With every ounce of honesty, I can speak in a regard that I have never lived through 1965—the year just barely preceded the birth of both my parents, in fact—and as I would consider myself more of a strictly modern-day person, I’d be hesitant to say that I’d like to have lived through any point in that decade. Yet I say this with far less hesitation after experiencing the brilliant picture that MOONRISE KINGDOM is. It goes without saying that if a film narrates a particular time period, it should represent it. Take last year’s placement in the cinema, for example. If one were to watch THE HELP, albeit a potentially prosperous period piece, using a television with broken or muted speakers, there would be no way to tell that it was a narrative of the early 1960s. Whereas THE ARTIST was even more fascinating because of its ability to represent the 1920s with premeditated style. Though in its plot MOONRISE KINGDOM is extremely difficult to collate with any medium, it’s visually 2012’s THE ARTIST, placed forty years later. From beginning to end, we feel as if watching one of those old-fashioned, canvas-looking poster ads spring to life, set against a simplistic but nonetheless grand score composed by musical genius Alexandre Desplat. It’s difficult to say exactly which point marks the most utter brilliance presented in the film, but ultimately, I’d settle on the technical atmosphere.
I can’t say I’m terribly familiar with director Wes Anderson. I’ve wanted to give a watch to some of his acclaimed classics such as RUSHMORE and THE ROYAL TENENBAUMS, but it seems I have not gotten around to doing so quite yet. After seeing the mesmerizing gem Anderson carefully pieced together within just the past year, I’m absolutely dying to seek out more of his work. I’ve said my peace about the technical grandeurs as well as those from the story, collaboratively and flawlessly scripted by both Wes Anderson and Roman Coppola, with not a single word misplaced, forgotten, or wasted. It leaves the well-assembled ensemble cast. I’m aware that Anderson has assembled this way in previous films, and just seeing from one film, it’s clear how successful his hand is at the technique. Though the greatest standouts and leading roles are from the debut roles by Gilman and Hayward as the young, fleeing couple, there is a great amount of recognizable talent among the rest of the cast: Bruce Willis, Edward Norton, Bill Murray, Tilda Swinton, Jason Schwartzman, Frances McDormand, and Bob Balaban. If there is one performer who impresses more than any other, it’s Murray. It’s rare for his delivery to be so outstanding; he’s the kind of actor who is great when he wants to be. Undeniably, this ranks as high up as his work in LOST IN TRANSLATION, GROUNDHOG DAY, and GHOST BUSTERS as some as his definitive best.

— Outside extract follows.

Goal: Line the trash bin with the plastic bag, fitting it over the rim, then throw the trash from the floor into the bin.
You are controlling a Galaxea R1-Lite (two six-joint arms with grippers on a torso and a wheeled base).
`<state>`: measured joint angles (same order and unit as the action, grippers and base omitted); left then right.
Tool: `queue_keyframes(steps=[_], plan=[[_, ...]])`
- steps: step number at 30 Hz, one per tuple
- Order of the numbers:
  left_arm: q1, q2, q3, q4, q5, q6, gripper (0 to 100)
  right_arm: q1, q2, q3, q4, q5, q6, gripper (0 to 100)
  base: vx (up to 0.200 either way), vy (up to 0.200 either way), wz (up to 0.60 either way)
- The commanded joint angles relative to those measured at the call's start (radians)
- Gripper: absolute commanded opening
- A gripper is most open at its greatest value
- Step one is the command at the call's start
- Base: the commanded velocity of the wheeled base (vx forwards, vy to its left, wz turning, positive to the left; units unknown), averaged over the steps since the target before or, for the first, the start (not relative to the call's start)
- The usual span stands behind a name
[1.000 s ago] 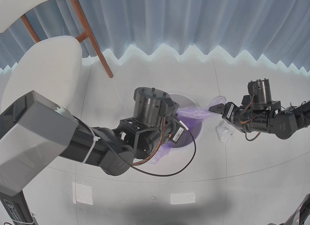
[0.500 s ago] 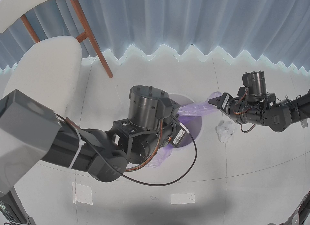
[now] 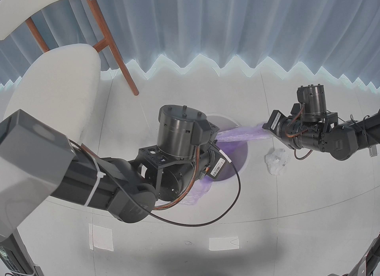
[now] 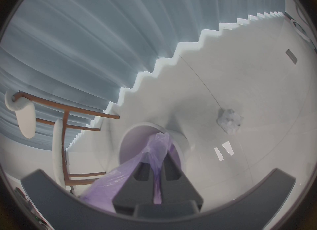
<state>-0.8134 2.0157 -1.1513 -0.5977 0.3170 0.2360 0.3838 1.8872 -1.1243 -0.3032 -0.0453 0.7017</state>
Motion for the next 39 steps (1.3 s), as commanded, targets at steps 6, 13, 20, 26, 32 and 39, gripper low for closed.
queue_keyframes(steps=[6, 13, 20, 26, 32, 39], plan=[[0.005, 0.014, -0.015, -0.005, 0.002, -0.012, 0, 0.003, 0.027, -0.200, -0.024, 0.087, -0.044, 0, 0.000, 0.000, 0.00], [-0.007, 0.014, -0.082, 0.027, 0.004, -0.115, 100, -0.057, 0.039, -0.215, -0.042, 0.272, -0.194, 0, 0.000, 0.000, 0.00], [-0.016, -0.066, -0.102, 0.084, 0.004, -0.231, 100, -0.100, 0.047, -0.190, -0.149, 0.417, -0.242, 0, 0.000, 0.000, 0.00], [-0.053, -0.189, -0.114, 0.234, 0.004, -0.308, 100, -0.117, 0.035, -0.095, -0.258, 0.553, -0.263, 0, 0.000, 0.000, 0.00], [0.005, -0.262, -0.162, 0.364, -0.030, -0.308, 100, -0.137, 0.036, 0.031, -0.390, 0.637, -0.332, 0, 0.000, 0.000, 0.00], [0.106, -0.308, -0.027, 0.398, -0.217, -0.302, 100, -0.140, 0.039, 0.037, -0.399, 0.633, -0.324, 0, 0.000, 0.000, 0.00]])
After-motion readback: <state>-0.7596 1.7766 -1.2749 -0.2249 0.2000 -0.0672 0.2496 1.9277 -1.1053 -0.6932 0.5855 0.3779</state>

MOONRISE KINGDOM is an undeniable chef d’oeuvre. It’s one of the few films I’ve seen that fluently manages to blend quirk, wit, soul, and joy, to the very point of dazzling perfection. I can vividly envision the result in my mind, there just isn’t a word the English language provides to speak it. Anyone who has sat in a theater with me and so much as glanced down at me during the credits knows what I look like when my mind is blown in such a public experience. I’m mentally awake once the credits start, but the unfathomable emotion brought by the point the film ends stuns me silent. This happens, but very, very rarely. Perhaps if I was living in the 1960s, the age that brought several classics, it would happen very often. But I’m pretty sure I lived through the 1960s for at least the terse yet downright enthralling and involving ninety-four minutes of MOONRISE KINGDOM.